• Goal of the exercise: From the data below, repeat exactly the lines from the line with "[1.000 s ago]" to the line with "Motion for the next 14", both included.

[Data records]
-------

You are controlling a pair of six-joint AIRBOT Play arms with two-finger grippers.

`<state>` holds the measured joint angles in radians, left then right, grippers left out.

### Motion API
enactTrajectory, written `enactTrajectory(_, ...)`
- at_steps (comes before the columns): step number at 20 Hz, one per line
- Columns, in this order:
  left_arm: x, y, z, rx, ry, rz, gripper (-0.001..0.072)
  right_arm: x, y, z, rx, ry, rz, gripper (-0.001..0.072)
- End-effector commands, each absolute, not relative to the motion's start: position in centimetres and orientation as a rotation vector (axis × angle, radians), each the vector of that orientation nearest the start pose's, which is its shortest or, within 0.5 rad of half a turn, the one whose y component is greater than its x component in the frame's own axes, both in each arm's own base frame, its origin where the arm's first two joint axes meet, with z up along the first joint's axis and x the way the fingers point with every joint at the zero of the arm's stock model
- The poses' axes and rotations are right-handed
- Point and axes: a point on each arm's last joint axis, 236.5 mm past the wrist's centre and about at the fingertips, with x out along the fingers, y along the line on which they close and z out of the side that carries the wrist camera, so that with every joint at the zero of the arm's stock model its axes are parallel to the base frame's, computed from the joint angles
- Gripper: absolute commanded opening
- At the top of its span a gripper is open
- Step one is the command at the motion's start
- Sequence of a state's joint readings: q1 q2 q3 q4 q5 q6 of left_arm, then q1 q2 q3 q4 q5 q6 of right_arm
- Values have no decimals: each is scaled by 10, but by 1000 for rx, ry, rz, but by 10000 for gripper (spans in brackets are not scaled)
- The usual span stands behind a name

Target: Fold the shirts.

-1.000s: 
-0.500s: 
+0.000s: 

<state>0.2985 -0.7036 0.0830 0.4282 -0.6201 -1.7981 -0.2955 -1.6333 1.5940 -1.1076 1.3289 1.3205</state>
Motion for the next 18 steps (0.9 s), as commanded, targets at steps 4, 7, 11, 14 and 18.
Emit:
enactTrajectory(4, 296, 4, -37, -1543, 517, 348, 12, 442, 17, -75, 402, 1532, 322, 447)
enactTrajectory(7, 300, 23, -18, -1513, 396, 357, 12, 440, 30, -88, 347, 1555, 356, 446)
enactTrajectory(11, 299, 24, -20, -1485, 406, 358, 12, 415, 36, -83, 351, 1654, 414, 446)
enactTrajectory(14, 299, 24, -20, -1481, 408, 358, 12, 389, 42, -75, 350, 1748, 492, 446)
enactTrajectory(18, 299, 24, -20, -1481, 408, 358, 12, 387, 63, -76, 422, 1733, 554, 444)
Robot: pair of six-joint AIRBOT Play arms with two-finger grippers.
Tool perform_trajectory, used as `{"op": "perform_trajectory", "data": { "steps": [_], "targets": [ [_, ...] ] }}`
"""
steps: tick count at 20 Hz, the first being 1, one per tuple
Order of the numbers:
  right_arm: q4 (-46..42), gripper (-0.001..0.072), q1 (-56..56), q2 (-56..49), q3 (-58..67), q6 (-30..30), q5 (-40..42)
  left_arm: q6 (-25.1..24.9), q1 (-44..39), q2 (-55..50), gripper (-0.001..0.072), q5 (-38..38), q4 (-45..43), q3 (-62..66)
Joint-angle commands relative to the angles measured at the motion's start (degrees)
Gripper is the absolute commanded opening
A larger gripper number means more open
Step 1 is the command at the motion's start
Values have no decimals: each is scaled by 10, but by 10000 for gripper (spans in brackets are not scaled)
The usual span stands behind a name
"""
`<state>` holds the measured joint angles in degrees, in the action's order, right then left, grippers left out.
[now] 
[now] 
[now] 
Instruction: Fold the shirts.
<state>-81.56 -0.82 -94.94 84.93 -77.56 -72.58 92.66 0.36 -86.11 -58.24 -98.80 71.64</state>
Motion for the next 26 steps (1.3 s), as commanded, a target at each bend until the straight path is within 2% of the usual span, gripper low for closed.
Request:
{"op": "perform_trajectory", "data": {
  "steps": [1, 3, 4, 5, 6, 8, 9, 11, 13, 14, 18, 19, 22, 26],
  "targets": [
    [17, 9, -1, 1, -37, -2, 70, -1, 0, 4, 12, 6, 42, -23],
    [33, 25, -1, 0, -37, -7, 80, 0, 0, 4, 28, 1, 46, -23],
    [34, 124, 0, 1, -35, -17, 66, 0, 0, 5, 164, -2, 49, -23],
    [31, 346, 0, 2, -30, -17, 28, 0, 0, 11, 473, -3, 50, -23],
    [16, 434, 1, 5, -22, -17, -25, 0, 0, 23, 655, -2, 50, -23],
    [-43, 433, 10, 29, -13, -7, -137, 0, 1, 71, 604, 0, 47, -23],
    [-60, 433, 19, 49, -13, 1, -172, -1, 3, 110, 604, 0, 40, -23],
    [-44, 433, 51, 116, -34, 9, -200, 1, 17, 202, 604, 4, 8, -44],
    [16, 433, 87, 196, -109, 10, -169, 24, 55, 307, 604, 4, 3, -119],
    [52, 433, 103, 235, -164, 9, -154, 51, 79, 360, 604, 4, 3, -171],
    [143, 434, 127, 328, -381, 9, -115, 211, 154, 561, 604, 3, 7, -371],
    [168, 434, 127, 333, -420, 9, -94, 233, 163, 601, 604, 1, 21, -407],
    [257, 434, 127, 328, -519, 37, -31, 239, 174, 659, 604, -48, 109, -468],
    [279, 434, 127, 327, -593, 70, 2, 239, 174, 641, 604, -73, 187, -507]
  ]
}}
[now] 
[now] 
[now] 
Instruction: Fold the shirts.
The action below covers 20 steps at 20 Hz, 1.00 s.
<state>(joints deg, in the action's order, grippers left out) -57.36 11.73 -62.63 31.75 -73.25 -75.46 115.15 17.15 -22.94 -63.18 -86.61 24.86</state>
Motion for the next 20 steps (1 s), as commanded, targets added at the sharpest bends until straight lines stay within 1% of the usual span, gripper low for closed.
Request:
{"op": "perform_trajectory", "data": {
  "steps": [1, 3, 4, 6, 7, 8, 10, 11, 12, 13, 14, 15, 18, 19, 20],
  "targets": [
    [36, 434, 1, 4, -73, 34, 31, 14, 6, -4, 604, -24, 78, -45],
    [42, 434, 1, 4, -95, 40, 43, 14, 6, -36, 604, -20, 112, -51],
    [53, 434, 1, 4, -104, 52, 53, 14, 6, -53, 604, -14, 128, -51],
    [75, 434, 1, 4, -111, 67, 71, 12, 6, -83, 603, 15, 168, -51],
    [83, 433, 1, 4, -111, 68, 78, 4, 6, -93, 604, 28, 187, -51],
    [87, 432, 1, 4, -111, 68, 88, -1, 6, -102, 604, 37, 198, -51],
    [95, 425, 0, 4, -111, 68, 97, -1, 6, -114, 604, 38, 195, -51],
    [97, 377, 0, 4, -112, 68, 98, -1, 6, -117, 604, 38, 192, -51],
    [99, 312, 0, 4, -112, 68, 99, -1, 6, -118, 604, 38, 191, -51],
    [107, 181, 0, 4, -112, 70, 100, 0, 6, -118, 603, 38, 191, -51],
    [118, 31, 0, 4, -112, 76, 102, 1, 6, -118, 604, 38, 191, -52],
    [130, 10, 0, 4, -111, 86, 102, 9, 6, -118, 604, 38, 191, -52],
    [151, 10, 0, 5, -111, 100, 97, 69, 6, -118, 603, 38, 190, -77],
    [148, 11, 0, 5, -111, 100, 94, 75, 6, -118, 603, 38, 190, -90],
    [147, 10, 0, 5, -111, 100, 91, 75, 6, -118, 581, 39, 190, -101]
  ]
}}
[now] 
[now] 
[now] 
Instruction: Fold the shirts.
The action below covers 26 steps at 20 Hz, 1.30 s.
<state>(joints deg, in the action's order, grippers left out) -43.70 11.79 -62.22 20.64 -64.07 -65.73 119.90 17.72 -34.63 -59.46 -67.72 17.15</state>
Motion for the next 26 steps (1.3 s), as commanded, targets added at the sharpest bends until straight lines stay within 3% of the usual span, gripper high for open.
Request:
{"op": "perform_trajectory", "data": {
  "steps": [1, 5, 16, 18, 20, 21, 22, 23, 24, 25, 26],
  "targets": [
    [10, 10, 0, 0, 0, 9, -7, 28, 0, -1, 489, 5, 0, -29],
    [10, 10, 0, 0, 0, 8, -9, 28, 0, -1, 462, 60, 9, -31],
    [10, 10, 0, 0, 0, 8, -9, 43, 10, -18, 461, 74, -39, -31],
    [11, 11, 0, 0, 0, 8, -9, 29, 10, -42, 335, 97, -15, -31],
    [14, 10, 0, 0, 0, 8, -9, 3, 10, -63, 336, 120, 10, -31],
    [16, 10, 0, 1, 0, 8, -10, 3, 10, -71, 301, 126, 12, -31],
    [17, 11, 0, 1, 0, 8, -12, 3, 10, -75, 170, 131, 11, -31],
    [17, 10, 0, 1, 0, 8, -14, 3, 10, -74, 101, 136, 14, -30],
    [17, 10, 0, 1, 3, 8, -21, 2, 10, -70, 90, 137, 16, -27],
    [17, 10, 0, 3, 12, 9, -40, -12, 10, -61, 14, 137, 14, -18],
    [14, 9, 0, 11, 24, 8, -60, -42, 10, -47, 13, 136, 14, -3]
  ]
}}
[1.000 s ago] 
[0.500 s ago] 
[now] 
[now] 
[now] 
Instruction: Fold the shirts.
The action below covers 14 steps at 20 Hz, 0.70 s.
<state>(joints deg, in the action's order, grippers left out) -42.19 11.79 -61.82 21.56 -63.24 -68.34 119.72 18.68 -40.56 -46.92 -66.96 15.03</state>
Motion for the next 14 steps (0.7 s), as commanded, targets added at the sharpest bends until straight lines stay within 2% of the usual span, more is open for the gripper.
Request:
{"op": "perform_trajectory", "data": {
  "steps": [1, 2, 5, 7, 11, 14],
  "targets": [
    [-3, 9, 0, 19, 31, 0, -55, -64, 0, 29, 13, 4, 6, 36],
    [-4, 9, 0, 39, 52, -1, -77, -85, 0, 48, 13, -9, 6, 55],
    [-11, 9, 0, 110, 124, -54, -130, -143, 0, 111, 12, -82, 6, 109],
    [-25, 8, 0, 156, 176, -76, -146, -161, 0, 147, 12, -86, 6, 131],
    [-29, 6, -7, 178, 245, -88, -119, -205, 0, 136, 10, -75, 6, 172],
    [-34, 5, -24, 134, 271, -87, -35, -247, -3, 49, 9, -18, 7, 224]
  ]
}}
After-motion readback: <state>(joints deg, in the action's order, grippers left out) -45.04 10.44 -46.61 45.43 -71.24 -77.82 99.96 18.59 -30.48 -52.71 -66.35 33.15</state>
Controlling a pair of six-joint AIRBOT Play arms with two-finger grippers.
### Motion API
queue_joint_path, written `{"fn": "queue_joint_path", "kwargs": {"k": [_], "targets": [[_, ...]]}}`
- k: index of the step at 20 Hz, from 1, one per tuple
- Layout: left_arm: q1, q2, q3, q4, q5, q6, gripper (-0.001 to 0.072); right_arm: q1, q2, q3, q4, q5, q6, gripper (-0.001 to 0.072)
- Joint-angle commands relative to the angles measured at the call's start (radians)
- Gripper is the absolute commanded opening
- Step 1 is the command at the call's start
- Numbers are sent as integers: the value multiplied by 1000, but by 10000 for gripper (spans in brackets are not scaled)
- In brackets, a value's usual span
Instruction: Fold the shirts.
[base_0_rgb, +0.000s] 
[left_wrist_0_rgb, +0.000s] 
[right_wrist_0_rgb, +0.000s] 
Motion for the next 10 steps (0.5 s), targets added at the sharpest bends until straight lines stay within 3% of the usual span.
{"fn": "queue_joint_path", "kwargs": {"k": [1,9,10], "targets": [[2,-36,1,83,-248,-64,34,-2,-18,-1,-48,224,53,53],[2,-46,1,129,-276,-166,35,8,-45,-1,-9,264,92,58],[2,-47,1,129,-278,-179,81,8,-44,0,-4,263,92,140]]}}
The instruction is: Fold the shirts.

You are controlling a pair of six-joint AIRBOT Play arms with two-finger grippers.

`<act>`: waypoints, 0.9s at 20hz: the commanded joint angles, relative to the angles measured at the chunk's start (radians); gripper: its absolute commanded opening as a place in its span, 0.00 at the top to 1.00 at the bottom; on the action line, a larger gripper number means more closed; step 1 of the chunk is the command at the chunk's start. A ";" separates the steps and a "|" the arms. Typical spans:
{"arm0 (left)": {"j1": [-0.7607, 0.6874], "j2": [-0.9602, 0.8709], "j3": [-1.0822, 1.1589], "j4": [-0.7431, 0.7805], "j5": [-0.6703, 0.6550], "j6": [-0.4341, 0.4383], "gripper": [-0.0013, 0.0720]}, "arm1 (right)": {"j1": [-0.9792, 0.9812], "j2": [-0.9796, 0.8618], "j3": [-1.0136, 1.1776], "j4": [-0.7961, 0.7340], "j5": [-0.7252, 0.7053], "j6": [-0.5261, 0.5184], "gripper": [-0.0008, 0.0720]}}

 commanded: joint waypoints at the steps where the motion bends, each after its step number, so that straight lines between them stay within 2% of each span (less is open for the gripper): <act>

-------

• Result of this exercise:
[1.000 s ago] 
[0.500 s ago] 
[now] 
[now] 
[now] 
Instruction: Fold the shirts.
The action below covers 14 steps at 20 Hz, 0.70 s.
<state>(joints deg, in the action's order, grippers left out) -42.19 11.79 -61.82 21.56 -63.24 -68.34 119.72 18.68 -40.56 -46.92 -66.96 15.03</state>
Motion for the next 14 steps (0.7 s), as commanded, targets added at the sharpest bends until straight lines stay within 2% of the usual span, more is open for the gripper.

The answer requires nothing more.